* **EXERCISE INPUTS**:

↓↓↓

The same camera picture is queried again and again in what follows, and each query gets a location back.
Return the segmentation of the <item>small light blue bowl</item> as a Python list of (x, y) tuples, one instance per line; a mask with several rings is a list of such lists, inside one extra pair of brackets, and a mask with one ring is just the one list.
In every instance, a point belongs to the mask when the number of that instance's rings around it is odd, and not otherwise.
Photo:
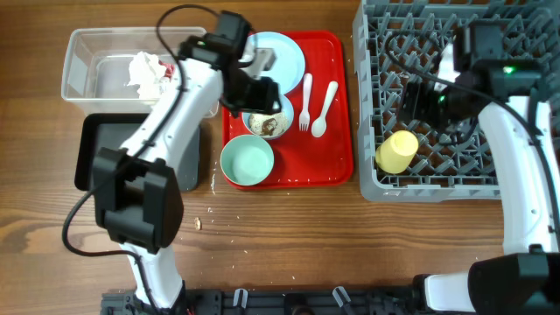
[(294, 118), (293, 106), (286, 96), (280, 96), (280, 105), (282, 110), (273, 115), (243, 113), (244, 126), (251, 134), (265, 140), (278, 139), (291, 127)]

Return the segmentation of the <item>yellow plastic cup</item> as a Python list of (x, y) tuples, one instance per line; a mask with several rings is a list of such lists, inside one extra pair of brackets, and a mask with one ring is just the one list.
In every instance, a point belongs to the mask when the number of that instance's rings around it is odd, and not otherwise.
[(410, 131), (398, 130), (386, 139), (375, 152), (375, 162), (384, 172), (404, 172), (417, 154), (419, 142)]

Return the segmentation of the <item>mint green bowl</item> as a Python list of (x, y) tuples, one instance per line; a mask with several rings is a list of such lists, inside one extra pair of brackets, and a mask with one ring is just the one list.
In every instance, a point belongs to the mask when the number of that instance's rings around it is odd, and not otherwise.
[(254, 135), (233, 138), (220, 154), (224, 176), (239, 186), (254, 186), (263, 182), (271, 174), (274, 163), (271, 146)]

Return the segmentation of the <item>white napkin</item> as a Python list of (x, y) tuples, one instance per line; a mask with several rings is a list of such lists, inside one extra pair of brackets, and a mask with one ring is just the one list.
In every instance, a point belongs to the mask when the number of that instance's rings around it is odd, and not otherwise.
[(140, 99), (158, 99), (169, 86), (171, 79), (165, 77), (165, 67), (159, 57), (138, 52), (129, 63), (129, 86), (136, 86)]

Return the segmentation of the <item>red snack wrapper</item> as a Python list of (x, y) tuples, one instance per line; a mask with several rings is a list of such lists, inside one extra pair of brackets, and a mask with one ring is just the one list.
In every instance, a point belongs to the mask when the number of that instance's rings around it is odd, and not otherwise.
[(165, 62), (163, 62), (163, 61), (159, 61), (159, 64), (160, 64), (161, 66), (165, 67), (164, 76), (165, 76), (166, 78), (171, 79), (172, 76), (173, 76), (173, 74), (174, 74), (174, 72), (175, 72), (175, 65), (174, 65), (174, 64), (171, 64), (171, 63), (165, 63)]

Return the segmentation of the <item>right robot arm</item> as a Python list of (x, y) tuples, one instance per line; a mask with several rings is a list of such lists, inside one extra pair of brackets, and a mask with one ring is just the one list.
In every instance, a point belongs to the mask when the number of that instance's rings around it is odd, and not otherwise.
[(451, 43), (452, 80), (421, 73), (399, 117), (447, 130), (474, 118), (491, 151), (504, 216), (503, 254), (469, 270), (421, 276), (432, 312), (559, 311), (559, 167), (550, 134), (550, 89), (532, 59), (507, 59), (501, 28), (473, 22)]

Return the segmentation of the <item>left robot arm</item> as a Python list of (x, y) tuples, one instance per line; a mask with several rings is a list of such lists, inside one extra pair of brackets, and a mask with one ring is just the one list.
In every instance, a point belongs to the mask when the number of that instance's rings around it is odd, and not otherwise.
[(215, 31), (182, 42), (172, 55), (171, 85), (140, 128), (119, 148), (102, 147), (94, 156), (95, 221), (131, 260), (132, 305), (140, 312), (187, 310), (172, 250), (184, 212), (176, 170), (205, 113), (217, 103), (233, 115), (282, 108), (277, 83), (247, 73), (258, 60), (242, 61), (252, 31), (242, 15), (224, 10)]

↑↑↑
↓↓↓

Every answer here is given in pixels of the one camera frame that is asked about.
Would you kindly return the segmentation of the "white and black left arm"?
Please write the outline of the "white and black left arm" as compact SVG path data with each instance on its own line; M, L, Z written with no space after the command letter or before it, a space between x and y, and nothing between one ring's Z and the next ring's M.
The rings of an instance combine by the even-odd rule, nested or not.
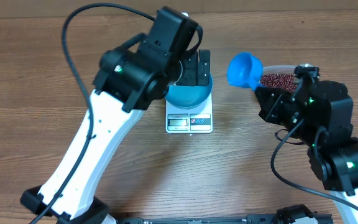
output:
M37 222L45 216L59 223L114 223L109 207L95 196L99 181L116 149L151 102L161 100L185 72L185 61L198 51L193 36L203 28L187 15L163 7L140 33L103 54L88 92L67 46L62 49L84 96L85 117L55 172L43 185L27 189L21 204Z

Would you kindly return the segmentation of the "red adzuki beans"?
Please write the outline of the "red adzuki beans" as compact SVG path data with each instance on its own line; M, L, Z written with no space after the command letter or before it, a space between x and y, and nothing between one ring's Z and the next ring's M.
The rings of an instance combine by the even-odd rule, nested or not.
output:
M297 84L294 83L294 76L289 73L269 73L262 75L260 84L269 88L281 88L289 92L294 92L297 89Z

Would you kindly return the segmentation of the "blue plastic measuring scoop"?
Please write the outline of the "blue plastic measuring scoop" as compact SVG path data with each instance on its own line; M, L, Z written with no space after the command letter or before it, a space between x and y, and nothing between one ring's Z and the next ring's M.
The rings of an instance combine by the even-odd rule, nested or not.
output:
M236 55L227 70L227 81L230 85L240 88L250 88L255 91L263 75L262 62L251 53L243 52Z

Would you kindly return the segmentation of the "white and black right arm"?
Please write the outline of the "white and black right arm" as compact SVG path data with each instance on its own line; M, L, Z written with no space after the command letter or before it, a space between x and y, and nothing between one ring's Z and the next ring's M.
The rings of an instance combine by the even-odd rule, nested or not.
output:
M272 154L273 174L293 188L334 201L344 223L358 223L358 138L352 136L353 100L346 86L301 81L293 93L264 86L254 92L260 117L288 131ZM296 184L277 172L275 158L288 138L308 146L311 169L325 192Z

↑↑↑

* **TASK STATEMENT**:
Check each line above for the word "scoop", and give only the number of lines that contain it.

* **YOUR RESPONSE**:
2